It is a sourced quotation, but it is from a poor source (a newspaper columnist Charles Krauthammer, not a scholarly work). The poor quality of the source is already enough reason to exclude. But it is also very false. The quotation makes a set of very specific empirical claims, many of which are not true and others which are debatable. For instance, it claims that modern Jews speaks the same language as the Jews of 3,000 years ago. That is false. Modern Jews do not speak Old Hebrew. That is a distinct language from New Hebrew. They are not mutually intelligible. The quote says that Jews are the only nation to worship the same God as 3,000 years ago. That is also contentious at best, because although (as you note) the Hindu pantheon has evolved, they still worship many of the same deities as from the Rigveda period, like Agni. The quote says that Jews have the same name as 3,000 years ago. Yet the word Jew, derived from יְהוּדִי, only began to refer to the entire nation following the Babylonian exile, which was far earlier than 3,000 years ago, as our own article discusses in the "Name and etymology" section.
This is generally a good lesson for why scholarly sources are preferred over newspaper columnists. The latter are incentivized to make bombastic, propagandistic claims (as is happening here, the author is trying to push a certain propaganda narrative that Jews are older, and hence better able to preserve their culture and peoplehood, than everyone else) whereas the former are adept at nuanced, careful evaluations, which is what we want in an encyclopedia. JDiala (talk) 23:16, 13 April 2025 (UTC)[reply]
Here you've made some good points, thanks. Based on those, I don't object to the deletion. Largoplazo (talk) 04:08, 14 April 2025 (UTC)[reply]

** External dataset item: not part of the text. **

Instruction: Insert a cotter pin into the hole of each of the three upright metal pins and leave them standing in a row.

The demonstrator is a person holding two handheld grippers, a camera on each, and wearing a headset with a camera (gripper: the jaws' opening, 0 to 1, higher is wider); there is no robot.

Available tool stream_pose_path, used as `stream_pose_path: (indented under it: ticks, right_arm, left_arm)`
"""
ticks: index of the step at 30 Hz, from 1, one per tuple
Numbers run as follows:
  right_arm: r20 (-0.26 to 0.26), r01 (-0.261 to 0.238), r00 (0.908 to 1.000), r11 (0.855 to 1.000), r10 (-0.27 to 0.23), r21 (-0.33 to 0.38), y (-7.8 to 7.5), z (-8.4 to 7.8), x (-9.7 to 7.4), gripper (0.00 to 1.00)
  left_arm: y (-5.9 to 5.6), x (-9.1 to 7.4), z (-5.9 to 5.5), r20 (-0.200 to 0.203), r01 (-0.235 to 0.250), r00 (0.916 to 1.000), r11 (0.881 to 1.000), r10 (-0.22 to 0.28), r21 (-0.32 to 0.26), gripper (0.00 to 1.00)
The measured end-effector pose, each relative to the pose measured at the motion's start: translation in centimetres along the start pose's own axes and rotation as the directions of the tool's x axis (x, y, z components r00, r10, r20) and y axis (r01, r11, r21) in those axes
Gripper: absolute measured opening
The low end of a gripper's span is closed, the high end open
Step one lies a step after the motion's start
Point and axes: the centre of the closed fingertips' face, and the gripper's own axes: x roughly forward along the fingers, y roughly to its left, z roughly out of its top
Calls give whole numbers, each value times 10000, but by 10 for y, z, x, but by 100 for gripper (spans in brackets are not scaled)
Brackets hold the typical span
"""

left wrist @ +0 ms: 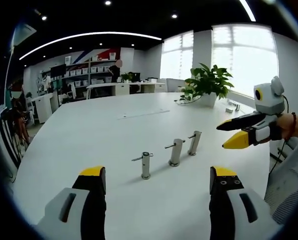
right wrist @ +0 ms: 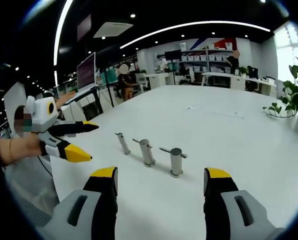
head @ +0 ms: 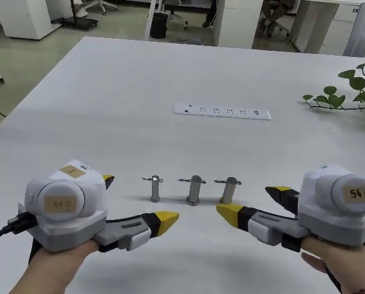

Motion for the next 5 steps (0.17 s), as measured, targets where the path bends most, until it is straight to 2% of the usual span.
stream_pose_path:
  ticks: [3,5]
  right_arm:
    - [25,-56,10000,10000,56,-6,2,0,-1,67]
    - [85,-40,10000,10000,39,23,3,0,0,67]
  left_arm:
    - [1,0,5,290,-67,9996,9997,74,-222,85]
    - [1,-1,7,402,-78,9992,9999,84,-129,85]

Treating Biblical/Modern Hebrew as a binary leads only to confusion. Hebrew has continuously evolved for the last 3,000 years. The language of Job and that of Esther are far apart. The language of classical rabbinic texts ("Mishnaic Hebrew" and "Amoraic Hebrew") represents another massive shift, but a Modern speaker still struggles to read it unaided. However, the late medieval Hebrew (11th-14th centuries) of Maimonides, Rashi, etc. is largely intelligible to Modern-fluent religious Jews, with a familiar grammatical structure and vocabulary. This is why, despite the gigantic range of texts preserved from this period, and no shortage of scholars engaged in their study, no specialized dictionaries for the study of any historical Hebrew beyond the 6th century CE have ever been produced—resources designed for Modern Hebrew generally suffice. By the late 17th century, Hebrew literary style is already somewhat fixed, and even obscure works would still be accessible to a 21st-century reader. Of course huge quantities of vocabulary have been added in the last 300 years, some European loanwords have dropped out, etc. etc., but the pace of change is actually slow compared to many other languages. Such as English. Mishnaic Hebrew (c. 200 CE) is perhaps as far from 21st-century Hebrew as 14th-century English is to 21st-century English, or: significantly easier than Shakespeare. To find a Hebrew as difficult for modern readers as the English of Beowulf, you would have to look back to earliest Biblical poetry, perhaps 1,700 years further.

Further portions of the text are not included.